The idea goes back to Carl Gustav Jacob Jacobi.

== Method ==

Let $y = y(x)$ be a solution of the equation
 $-y(x) + q(x)y(x) = \lambda y(x)$
and $y = z(x)$ be a fixed strictly positive solution of the same equation for some $\lambda = \lambda_0$. Then for $\lambda \ne \lambda_0$,
 $Y(x) := y'(x) - \frac{z'(x)}{z(x)}y(x) = z(x) \left( \frac{y(x)}{z(x)} \right)'$
is a solution of the equation
 $-Y(x) + Q(x)Y(x) = \lambda Y(x),$
where
$Q(x) = q(x) - 2\left( \frac{z'(x)}{z(x)} \right)'.$ Also, for $\lambda = \lambda_0$,
one solution of the latter differential equation is $1/z(x)$ and its general solution can be found by d'Alembert's method:
 $Y(x) = \frac{1}{z(x)} \left( C_1 + C_2 \int^x z^2(x) dx \right),$
where $C_1$ and $C_2$ are arbitrary constants.

== Eigenvalue problems ==

Darboux transformation modifies not only the differential equation but also the boundary conditions.

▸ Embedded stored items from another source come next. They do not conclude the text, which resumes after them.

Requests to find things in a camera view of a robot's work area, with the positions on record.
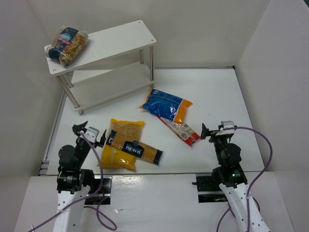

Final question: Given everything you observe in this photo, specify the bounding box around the dark blue spaghetti pack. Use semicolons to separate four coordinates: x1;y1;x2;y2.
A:
106;130;163;166

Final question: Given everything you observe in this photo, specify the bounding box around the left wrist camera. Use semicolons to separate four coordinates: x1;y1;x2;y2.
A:
84;127;99;143

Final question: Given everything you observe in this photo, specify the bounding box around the tricolour fusilli pasta bag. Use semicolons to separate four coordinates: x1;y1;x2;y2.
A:
45;26;88;68

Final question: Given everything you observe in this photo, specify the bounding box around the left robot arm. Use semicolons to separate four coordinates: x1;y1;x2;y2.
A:
53;122;106;232

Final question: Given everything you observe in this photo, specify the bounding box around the blue orange pasta bag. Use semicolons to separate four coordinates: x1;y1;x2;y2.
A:
139;88;193;123

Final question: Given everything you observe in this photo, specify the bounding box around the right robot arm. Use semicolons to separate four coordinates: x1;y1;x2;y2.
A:
200;121;273;232

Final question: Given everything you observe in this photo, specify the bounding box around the white two-tier shelf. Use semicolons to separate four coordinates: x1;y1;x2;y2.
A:
47;20;156;115

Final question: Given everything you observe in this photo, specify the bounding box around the yellow fusilli pasta bag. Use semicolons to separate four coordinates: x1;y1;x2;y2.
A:
97;118;145;172

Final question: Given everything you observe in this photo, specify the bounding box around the red spaghetti pack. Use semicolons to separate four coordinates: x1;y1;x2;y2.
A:
157;116;200;147

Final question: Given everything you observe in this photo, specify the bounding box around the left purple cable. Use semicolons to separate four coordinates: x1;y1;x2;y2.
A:
28;131;118;232

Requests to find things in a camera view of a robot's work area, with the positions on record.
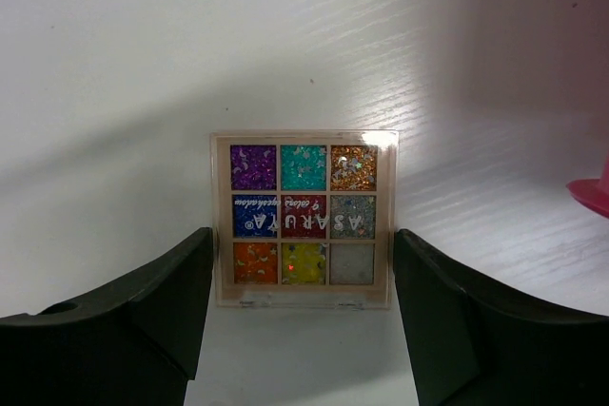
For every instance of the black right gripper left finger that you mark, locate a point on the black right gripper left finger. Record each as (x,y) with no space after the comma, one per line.
(135,340)

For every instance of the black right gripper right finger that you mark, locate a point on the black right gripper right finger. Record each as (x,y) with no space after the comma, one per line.
(473,340)

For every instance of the pink drawer black knob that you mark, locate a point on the pink drawer black knob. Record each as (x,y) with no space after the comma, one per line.
(592,193)

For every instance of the glitter nine-colour palette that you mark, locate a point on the glitter nine-colour palette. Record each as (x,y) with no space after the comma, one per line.
(304,218)

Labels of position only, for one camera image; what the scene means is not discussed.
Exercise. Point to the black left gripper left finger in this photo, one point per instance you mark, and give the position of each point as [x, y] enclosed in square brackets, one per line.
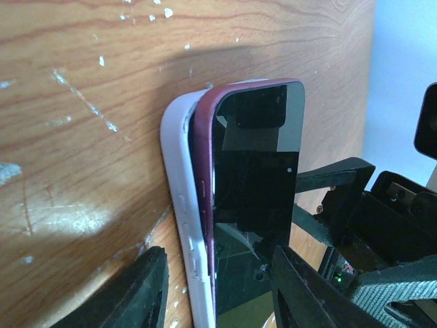
[137, 297]

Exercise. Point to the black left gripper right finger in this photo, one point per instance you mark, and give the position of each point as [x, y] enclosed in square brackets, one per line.
[302, 298]

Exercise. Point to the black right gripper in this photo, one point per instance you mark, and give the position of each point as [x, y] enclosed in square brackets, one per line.
[392, 223]

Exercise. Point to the red-edged black phone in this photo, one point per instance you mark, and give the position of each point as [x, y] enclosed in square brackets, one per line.
[245, 144]

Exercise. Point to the lavender phone case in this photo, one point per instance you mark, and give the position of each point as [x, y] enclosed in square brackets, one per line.
[174, 129]

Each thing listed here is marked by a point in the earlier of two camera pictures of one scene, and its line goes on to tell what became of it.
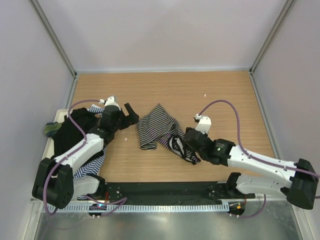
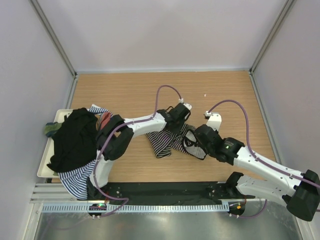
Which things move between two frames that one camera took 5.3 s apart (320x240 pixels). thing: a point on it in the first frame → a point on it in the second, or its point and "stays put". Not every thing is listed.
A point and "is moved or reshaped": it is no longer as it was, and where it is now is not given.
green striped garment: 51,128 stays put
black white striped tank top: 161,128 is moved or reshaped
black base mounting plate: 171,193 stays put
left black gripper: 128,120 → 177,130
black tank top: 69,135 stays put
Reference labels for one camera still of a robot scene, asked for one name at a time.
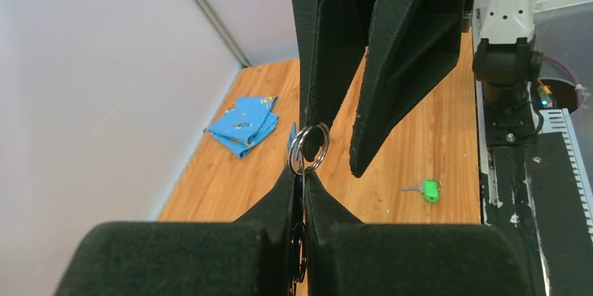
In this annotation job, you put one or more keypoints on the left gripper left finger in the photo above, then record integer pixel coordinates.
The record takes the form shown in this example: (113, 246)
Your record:
(248, 256)

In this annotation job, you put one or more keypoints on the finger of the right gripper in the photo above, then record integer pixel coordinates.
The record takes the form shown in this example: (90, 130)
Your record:
(413, 45)
(332, 36)

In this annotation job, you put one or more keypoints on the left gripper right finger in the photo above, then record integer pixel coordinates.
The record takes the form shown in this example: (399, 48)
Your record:
(349, 257)

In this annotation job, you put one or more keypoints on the key with green tag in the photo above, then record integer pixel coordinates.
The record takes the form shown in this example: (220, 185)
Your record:
(430, 188)

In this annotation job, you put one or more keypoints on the metal split keyring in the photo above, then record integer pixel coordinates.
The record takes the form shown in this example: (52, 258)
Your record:
(309, 149)

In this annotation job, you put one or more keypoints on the key with blue tag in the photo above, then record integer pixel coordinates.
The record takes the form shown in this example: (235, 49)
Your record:
(292, 135)

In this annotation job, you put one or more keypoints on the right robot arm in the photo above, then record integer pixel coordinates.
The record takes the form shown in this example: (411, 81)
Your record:
(507, 64)

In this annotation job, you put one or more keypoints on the folded blue cloth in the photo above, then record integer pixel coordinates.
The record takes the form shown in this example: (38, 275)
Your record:
(245, 125)

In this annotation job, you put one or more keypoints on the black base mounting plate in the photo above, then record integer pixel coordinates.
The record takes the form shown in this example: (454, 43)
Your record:
(529, 193)

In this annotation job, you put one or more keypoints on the white slotted cable duct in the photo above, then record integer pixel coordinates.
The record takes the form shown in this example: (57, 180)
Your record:
(559, 120)

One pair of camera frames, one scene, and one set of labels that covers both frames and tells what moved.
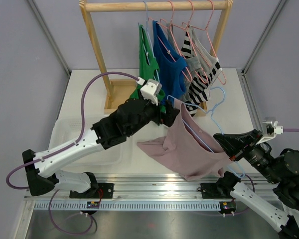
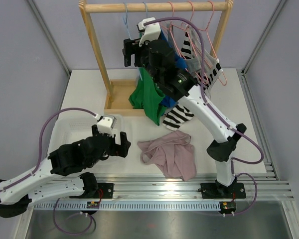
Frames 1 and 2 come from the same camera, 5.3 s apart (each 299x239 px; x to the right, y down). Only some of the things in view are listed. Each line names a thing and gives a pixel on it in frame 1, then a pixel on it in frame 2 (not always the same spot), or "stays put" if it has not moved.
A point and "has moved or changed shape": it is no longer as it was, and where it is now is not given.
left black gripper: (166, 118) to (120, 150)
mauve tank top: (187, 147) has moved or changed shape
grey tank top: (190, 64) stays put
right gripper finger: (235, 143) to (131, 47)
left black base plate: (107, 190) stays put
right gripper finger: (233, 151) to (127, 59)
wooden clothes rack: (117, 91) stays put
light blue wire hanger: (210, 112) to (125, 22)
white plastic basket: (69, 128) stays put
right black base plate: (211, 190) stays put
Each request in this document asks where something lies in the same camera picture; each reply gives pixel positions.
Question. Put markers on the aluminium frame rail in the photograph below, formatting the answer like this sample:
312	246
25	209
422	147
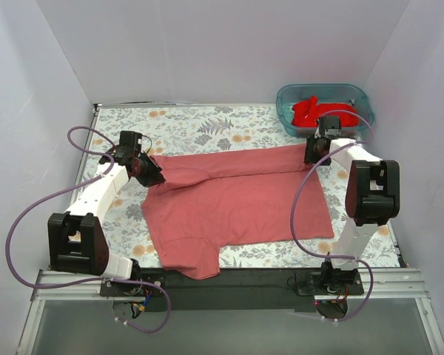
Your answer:
394	316

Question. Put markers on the pink t shirt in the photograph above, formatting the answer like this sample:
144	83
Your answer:
209	201

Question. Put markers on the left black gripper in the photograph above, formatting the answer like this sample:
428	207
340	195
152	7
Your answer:
152	171

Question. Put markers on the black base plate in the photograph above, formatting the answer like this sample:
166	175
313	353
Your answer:
255	288

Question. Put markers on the teal plastic bin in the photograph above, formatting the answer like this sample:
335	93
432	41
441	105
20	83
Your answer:
291	94

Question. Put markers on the red t shirt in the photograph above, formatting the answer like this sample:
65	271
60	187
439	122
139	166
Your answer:
308	111

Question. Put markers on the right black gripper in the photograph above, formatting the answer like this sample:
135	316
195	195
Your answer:
311	153

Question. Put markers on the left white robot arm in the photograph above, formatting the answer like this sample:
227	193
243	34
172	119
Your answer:
76	239

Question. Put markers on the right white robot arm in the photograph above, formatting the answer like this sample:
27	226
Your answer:
372	199

This transformation makes it possible to reduce eigenparameter-dependent boundary conditions to boundary conditions independent of the eigenvalue parameter – one of the Dirichlet, Neumann or Robin conditions. On the other hand, it also allows one to convert inverse square singularities to Dirichlet boundary conditions and vice versa. Thus Darboux transformations relate eigenparameter-dependent boundary conditions with inverse square singularities.